Table of Contents
Fetching ...

Thermodynamically consistent machine learning model for excess Gibbs energy

Marco Hoffmann, Thomas Specht, Quirin Göttl, Jakob Burger, Stephan Mandt, Hans Hasse, Fabian Jirasek

TL;DR

HANNA addresses the challenge of predicting the thermodynamic excess Gibbs energy $g^\mathrm{E}$ of multi-component liquid mixtures from molecular structure while enforcing thermodynamic constraints. It combines transformer-based molecular embeddings with a hard-constraint neural network and a geometric Muggianu projection to extend binary subsystem predictions to arbitrary numbers of components, and uses a differentiable surrogate solver to enable end-to-end training on LLE and HE data. The model is trained on extensive binary data sets (VLE TPXY, TPX, ACI, HE) from the Dortmund Data Bank and demonstrates superior accuracy relative to state-of-the-art UNIFAC-based models for binary and ternary systems, including ionic liquids, with broad applicability. The authors release the full model and code openly and provide an interactive interface to facilitate integration into process design and materials discovery.

Abstract

The excess Gibbs energy plays a central role in chemical engineering and chemistry, providing a basis for modeling thermodynamic properties of liquid mixtures. Predicting the excess Gibbs energy of multi-component mixtures solely from molecular structures is a long-standing challenge.
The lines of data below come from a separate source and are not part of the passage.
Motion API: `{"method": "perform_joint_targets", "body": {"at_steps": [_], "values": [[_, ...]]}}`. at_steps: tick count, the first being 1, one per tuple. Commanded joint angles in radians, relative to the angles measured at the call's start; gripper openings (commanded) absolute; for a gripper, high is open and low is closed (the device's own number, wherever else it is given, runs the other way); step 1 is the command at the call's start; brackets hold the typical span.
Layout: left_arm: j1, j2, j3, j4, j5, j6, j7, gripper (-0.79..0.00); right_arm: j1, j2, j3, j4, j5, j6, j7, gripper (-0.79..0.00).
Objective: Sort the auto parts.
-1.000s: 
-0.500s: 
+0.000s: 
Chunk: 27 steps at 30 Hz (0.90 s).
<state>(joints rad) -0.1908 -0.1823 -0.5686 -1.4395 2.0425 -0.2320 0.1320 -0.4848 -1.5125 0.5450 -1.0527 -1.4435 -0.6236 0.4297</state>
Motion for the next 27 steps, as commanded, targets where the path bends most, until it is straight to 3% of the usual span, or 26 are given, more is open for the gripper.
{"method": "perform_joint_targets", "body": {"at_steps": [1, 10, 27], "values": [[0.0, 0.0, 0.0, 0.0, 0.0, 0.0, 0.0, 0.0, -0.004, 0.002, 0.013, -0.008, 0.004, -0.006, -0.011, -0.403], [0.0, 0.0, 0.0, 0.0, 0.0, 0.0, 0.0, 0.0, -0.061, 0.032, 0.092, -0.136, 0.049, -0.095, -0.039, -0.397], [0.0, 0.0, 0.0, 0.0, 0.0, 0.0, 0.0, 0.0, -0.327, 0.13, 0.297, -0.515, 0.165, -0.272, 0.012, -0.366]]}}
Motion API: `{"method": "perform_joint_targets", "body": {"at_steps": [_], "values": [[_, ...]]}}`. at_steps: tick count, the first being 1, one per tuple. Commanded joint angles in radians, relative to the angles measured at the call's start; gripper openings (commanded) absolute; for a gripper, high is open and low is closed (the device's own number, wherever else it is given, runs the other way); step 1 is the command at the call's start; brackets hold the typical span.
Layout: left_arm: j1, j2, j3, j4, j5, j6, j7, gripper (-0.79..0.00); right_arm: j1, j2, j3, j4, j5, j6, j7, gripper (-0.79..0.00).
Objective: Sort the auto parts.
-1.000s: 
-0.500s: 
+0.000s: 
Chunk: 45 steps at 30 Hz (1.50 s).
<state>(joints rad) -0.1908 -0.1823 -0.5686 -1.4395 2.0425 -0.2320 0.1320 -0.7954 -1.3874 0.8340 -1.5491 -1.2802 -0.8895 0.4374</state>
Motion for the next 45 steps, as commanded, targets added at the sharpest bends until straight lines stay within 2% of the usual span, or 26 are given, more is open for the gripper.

We address this challenge with HANNA, a flexible machine learning model for excess Gibbs energy that integrates physical laws as hard constraints, guaranteeing thermodynamically consistent predictions. HANNA is trained on experimental data for vapor-liquid equilibria, liquid-liquid equilibria, activity coefficients at infinite dilution and excess enthalpies in binary mixtures. The end-to-end training on liquid-liquid equilibrium data is facilitated by a surrogate solver. A geometric projection method enables robust extrapolations to multi-component mixtures. We demonstrate that HANNA delivers accurate predictions, while providing a substantially broader domain of applicability than state-of-the-art benchmark methods. The trained model and corresponding code are openly available, and an interactive interface is provided on our website, MLPROP.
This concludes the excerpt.